Oちゃんの日本語

高校生が外国へ行ったときに、どのように現地語を習得するのか?

たかだ10か月、されど10か月。同じ高校生でも、習得する語学力は個人差はなはだしい。語学はやはりコミュニケーションの要でもあるし、異文化への扉でもある。

フランスへ行ったM子のフランス語習得プロセスを追うのは難しい。彼女はキク単と文法書を日本から持って行っている。8カ月近く、週1に近いペースでフランス語も習ってきた。現地では、高校で週2時間~4時間、フランス語をおそらくマンツーマンで教えてもらえることになった。まぁ、彼女のことは離れてもいるし、あまり心配はしていない。

で、いま、いっしょにいるフランス人Oちゃんがどうやって日本語を習得するのか、興味深く見守っている。

事前の話では、日本に来た時点で既に1年間、日本語を勉強したことになっている。なので、初級くらいは終了していると思っていたのだが、まるでそんなレベルではなくって驚いた。フランスではどんな勉強をしていたのか?

シャモニーの隣町で、おそらく現地企業に勤めている日本人女性に習っていたようなのだが、彼女が習得していたのは、五十音の発音だけ!

しかもアルファベット表記で習っていたようで、ひらがなも読めない。書けない。ほんと、どんな習い方をしていたのか謎だ。

それで、私はいろいろ考えて、小1の公文のドリルを買ってやった。ひらがな、カタカナ、漢字。漢字も部分の組み立てから複雑なものになっていくので、やはり基本の形や書き順、意味などは大切だ。

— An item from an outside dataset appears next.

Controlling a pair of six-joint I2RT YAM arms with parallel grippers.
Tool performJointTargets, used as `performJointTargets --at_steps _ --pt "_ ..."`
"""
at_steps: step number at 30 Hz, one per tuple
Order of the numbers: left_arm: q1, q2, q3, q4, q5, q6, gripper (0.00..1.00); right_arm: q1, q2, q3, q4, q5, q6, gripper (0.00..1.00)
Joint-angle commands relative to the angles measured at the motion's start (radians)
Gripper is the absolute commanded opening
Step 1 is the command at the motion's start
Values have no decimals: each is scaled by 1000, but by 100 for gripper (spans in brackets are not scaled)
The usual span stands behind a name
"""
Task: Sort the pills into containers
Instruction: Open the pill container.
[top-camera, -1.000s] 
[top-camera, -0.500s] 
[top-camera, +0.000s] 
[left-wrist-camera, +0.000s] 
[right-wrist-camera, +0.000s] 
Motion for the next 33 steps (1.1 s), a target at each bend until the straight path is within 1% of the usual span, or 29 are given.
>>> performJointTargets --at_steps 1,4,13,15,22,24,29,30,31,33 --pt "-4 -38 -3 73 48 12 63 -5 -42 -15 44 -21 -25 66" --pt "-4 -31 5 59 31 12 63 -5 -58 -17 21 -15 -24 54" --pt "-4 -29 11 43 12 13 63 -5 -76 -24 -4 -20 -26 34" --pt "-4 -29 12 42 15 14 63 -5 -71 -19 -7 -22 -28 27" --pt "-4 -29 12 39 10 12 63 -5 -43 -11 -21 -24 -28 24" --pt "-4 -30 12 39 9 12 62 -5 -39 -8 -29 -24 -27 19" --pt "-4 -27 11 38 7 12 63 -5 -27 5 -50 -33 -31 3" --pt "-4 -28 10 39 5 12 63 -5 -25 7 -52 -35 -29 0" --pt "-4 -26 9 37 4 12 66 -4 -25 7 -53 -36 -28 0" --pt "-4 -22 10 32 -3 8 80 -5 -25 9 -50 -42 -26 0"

で、まぁ、2週間もあればそれらをこなしてくれるかな、と思っていたのだが、1か月経過した現在、ひらがなは終了したが、カタカナは道半ば、漢字は未だ手つかず。ひらがなの理解のスピードはアップしたが、それでもスラスラと読んだり書いたりはできない。「る」とか「れ」とか、10秒くらい考えて出てくる感じ。

学校では、友だちから仕入れた単語をこまめにノートに取っており、そんなところからもある程度語彙数は増えていっているようなのだ。日常生活でも、余裕のあるときは^^なるべく日本語を混ぜるようにしていて、少しずつOちゃんも理解できるようになってきているし、発話もするようになってきている。

西洋人は、日本語や中国語を習得するのに、文字はあきらめて会話だけという人がときどきいて、その会話のレベルはなかなか流暢だったりする。だから、ひらがな・カタカナがわからないからといって嘆くのは早いと思うし、アルファベットでスマホやパソコンに打ち込むとちゃんと変換してくれるから、文字コミュニケーションもそこそこできるだろう。

けど、私はやはり文字は大切だと思うし、それを早くマスターしないといけないという姿勢が見られないことに「?」と思ってしまうのだ。

「?」といえば、こないだ夕食の準備をしながら『みんなの日本語』を勉強するのを見てあげていたとき。「日時」を勉強するチャプターだったので、テキストの会話練習もしながら、ときどき「ついたち、ふつか、みっか・・・」「せんしゅう、こんしゅう、らいしゅう」というようなことを教え、それを書いて、「じゃぁ、いまから覚えて」と言って、そのすきに私は料理の支度をして、というようなことをやっていた。で、そろそろ覚えたなかな?とふとみると、携帯いじってたりする。

人が忙しい時間にちょっと無理して教えてるのに・・・とプチイラを感じたが、まぁ、そんなことを繰り返しながらも、なんとか覚えてはいっていたようだ。

私の考える習得方法が唯一の道、とは思ってないので、彼女のやり方も尊重しようと思っているが、日本語の部分はまったくのボランティアなので、無理やりに教える気もない。ときどきは教えてあげながら、けど、自分たちに無理のない範囲で(時間的にも精神的にも)。

彼女にほんとにやる気が見られれば、しかるべき時間を設定して、ということも考えていたが、そんな感じでもない。彼女的には、日本語を何が何でも習得してやる!という意志はあるのだが、プロセスが伴っていない、と私は見ている。「私にはできる!」という自信、しかも「間もなくできる!」というような焦りにも似た自信は垣間見られるのだが・・・

さてさて、「へぇ~、こんな習得の仕方もあるのか!」と思わせてくれるのか、はてさて「やっぱり私の思う王道以外には道はなし!」と確信させてくれるのか・・・楽しみではあります。